● WHAT THE TASK REQUIRES: Omit the pictures while printing every entry below exactly as given.

Data items:
== == ==

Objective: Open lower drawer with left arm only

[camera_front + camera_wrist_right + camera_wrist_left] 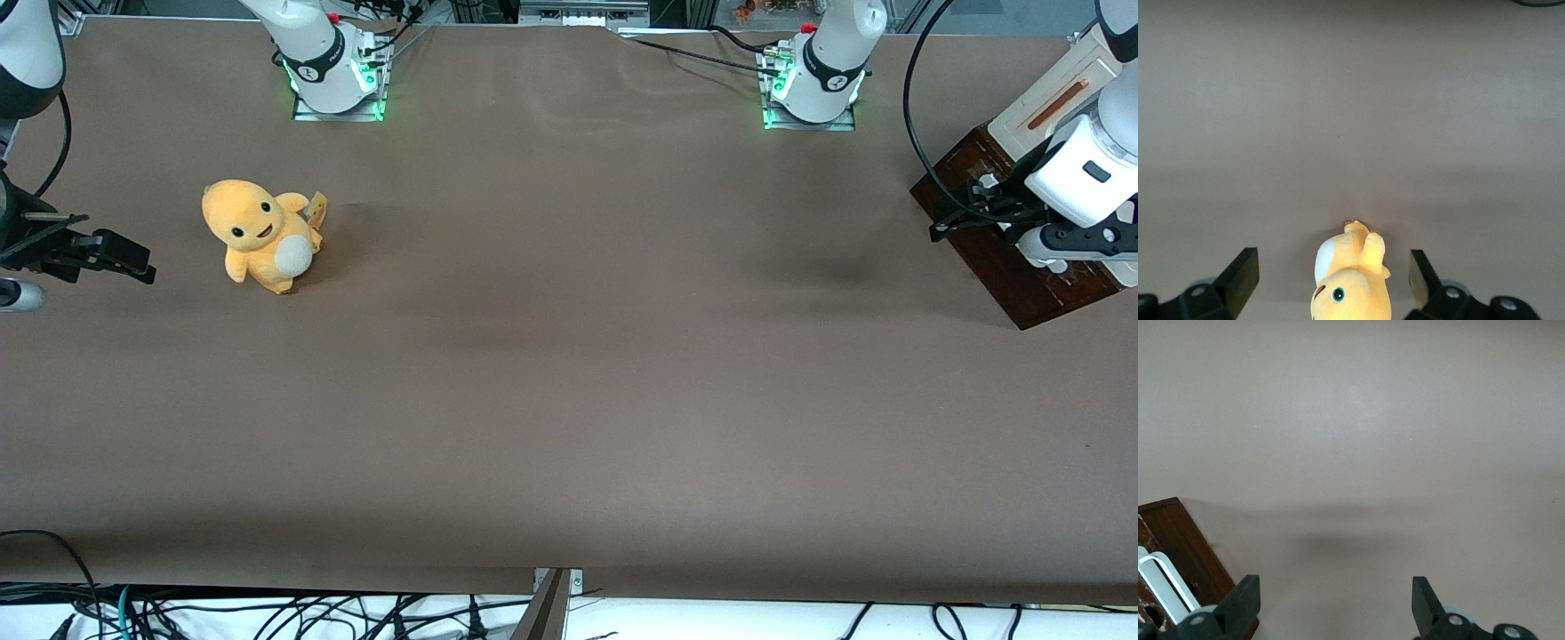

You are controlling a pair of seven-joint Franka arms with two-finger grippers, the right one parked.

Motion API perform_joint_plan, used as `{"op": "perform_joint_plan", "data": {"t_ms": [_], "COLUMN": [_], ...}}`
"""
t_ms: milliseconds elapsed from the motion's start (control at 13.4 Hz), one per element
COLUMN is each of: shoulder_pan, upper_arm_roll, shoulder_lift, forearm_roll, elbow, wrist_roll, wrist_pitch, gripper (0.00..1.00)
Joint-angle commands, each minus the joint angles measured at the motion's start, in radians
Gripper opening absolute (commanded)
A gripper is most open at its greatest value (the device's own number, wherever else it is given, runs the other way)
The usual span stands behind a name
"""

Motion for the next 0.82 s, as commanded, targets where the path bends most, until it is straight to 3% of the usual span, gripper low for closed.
{"op": "perform_joint_plan", "data": {"t_ms": [0,745], "shoulder_pan": [-0.010,-0.010], "upper_arm_roll": [0.003,0.001], "shoulder_lift": [0.019,0.020], "forearm_roll": [0.016,0.017], "elbow": [0.039,0.037], "wrist_roll": [0.013,0.004], "wrist_pitch": [-0.025,-0.027], "gripper": [1.00,1.00]}}
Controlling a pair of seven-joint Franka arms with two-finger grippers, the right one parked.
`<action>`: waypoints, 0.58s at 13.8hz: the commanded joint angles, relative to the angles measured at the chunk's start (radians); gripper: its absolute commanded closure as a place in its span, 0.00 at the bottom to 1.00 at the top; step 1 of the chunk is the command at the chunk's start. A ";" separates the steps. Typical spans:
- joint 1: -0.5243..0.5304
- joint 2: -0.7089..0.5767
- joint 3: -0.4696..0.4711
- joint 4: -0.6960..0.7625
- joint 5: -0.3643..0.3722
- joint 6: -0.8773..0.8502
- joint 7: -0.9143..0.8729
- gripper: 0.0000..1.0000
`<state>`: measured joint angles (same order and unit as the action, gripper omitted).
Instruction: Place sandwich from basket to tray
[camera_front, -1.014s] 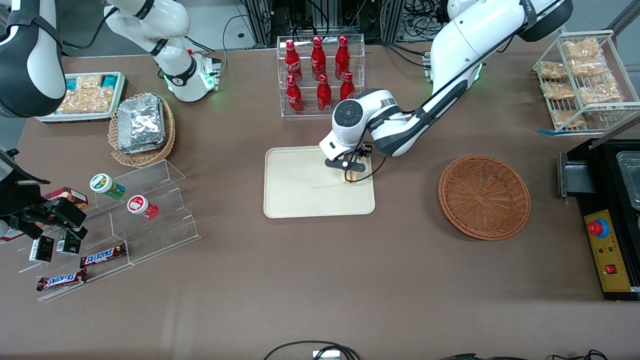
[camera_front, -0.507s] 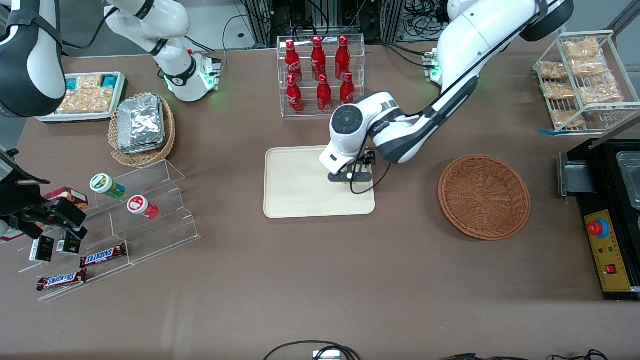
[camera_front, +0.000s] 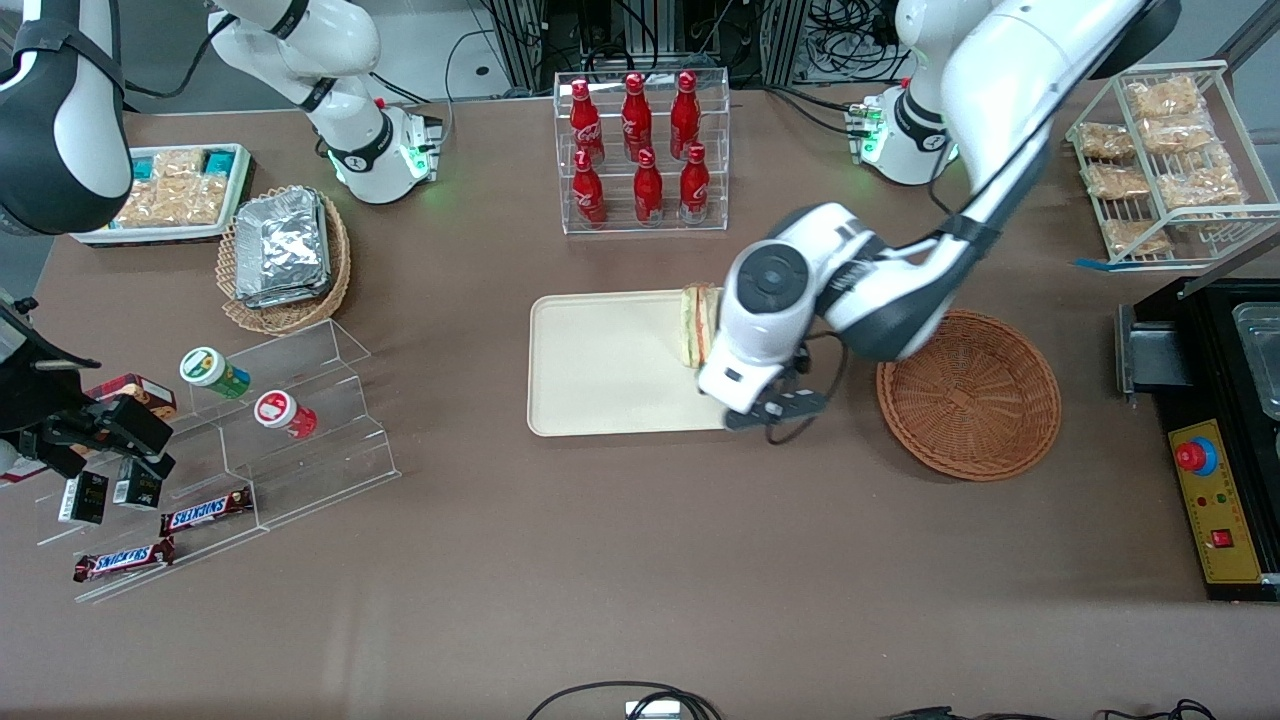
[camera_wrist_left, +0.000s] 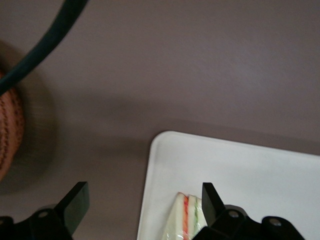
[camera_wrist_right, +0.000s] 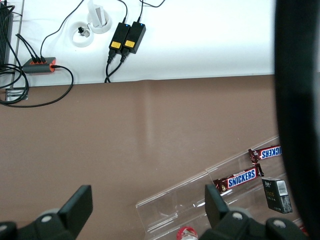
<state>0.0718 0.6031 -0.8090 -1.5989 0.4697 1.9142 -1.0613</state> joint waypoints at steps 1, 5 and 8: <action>0.049 -0.040 -0.004 -0.001 0.012 -0.046 -0.003 0.01; 0.143 -0.095 -0.010 -0.003 0.001 -0.101 0.062 0.01; 0.227 -0.150 -0.013 -0.003 -0.051 -0.161 0.190 0.01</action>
<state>0.2456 0.5074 -0.8105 -1.5914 0.4611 1.7986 -0.9429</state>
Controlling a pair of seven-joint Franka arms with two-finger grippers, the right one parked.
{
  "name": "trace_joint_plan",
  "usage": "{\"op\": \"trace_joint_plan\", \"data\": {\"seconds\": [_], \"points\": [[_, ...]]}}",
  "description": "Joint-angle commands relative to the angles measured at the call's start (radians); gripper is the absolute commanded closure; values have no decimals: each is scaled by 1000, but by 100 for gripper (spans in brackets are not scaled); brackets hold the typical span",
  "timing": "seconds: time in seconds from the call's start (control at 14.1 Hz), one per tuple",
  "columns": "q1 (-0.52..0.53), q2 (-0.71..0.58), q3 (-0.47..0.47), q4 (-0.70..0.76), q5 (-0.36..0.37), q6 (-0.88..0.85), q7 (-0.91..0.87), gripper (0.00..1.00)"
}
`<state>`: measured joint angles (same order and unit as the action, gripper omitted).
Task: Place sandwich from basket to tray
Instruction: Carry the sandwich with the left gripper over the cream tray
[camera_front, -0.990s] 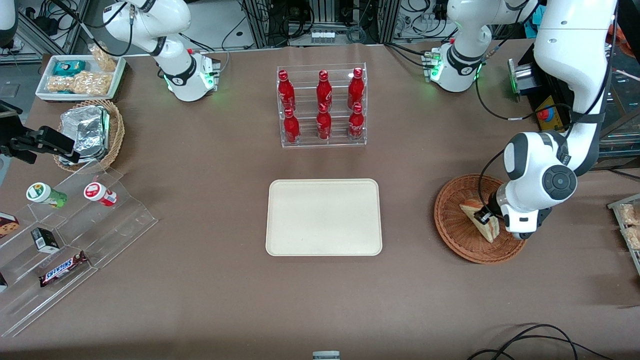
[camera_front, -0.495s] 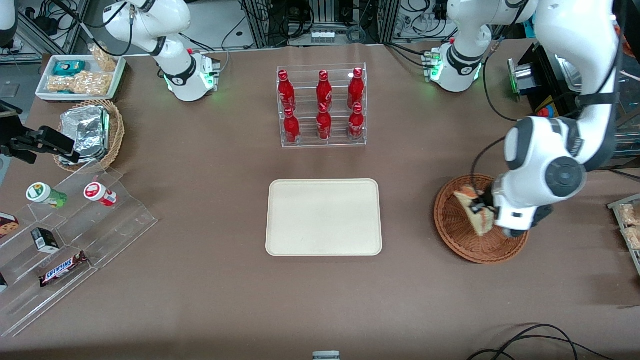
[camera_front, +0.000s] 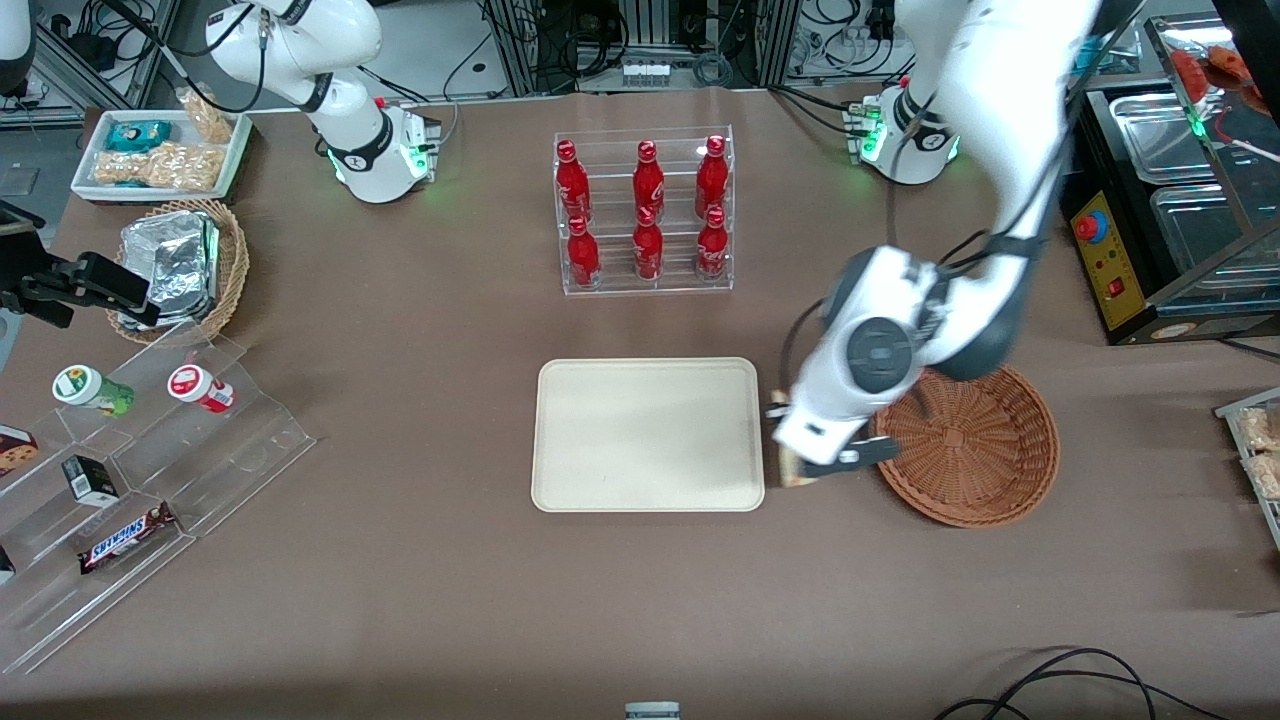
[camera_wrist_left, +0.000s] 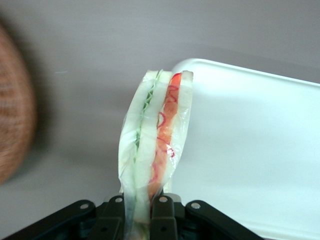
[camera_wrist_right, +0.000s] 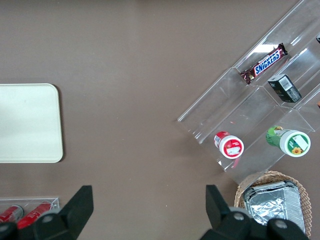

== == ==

● RESPONSE AREA:
Objective: Open lower drawer with left arm only

[camera_front + camera_wrist_right + camera_wrist_left] 

You are controlling a pair of seven-joint Franka arms with two-finger grippers, the right one parked.

Motion API perform_joint_plan, used as `{"op": "perform_joint_plan", "data": {"t_ms": [_], "COLUMN": [_], ...}}`
"""
t_ms: milliseconds elapsed from the motion's start (control at 13.4 Hz), one per element
COLUMN is each of: shoulder_pan, upper_arm_roll, shoulder_lift, forearm_roll, elbow, wrist_roll, wrist_pitch, gripper (0.00..1.00)
Joint-angle commands, each minus the joint angles measured at the motion's start, in radians
Gripper opening absolute (commanded)
A gripper is most open at its greatest value (the device's own number, wherever else it is given, runs the other way)
The usual span stands behind a name
"""

Motion for the next 0.82 s, as commanded, targets where the path bends most, until it is straight to 3% of the usual span, gripper low for closed.
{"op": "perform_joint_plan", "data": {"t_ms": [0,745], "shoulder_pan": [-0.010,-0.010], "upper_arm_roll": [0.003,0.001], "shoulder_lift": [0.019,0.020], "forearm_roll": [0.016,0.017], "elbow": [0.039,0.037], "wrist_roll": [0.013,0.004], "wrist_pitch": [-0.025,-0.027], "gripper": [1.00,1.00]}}
Controlling a pair of seven-joint Franka arms with two-finger grippers, the right one parked.
`<action>`: waypoints, 0.58s at 13.8hz: the commanded joint angles, relative to the angles measured at the chunk's start (radians); gripper: its absolute commanded closure as a place in its span, 0.00 at the bottom to 1.00 at the top; step 1 of the chunk is the command at the chunk's start. A ";" separates the steps. Typical spans:
- joint 1: -0.5243..0.5304
- joint 2: -0.7089..0.5767
- joint 3: -0.4696..0.4711
- joint 4: -0.6960..0.7625
- joint 5: -0.3643..0.3722
- joint 6: -0.8773..0.8502
- joint 7: -0.9143..0.8729
- gripper: 0.0000..1.0000
`<state>`: measured joint angles (same order and unit as the action, gripper omitted).
Instruction: Place sandwich from basket to tray
[camera_front, -1.014s] 
[camera_front, -0.507s] 
[camera_front, +0.000s] 
[camera_wrist_left, +0.000s] 
[camera_wrist_right, +0.000s] 
<state>0.0718 0.6031 -0.8090 -1.5989 0.4697 1.9142 -1.0613</state> joint waypoints at steps 1, 5 and 8: <action>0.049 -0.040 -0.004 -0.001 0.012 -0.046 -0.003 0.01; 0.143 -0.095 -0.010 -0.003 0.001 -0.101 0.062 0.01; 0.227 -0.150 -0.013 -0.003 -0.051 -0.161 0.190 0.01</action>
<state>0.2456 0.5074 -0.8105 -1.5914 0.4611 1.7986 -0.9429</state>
Controlling a pair of seven-joint Franka arms with two-finger grippers, the right one parked.
{
  "name": "trace_joint_plan",
  "usage": "{\"op\": \"trace_joint_plan\", \"data\": {\"seconds\": [_], \"points\": [[_, ...]]}}",
  "description": "Joint-angle commands relative to the angles measured at the call's start (radians); gripper is the absolute commanded closure; values have no decimals: each is scaled by 1000, but by 100 for gripper (spans in brackets are not scaled); brackets hold the typical span",
  "timing": "seconds: time in seconds from the call's start (control at 14.1 Hz), one per tuple",
  "columns": "q1 (-0.52..0.53), q2 (-0.71..0.58), q3 (-0.47..0.47), q4 (-0.70..0.76), q5 (-0.36..0.37), q6 (-0.88..0.85), q7 (-0.91..0.87), gripper (0.00..1.00)"
}
`<state>`: measured joint angles (same order and unit as the action, gripper omitted).
Task: Place sandwich from basket to tray
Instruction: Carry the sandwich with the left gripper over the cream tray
[camera_front, -0.990s] 
[camera_front, -0.495s] 
[camera_front, +0.000s] 
[camera_wrist_left, +0.000s] 
[camera_wrist_right, +0.000s] 

Work on this exercise is done.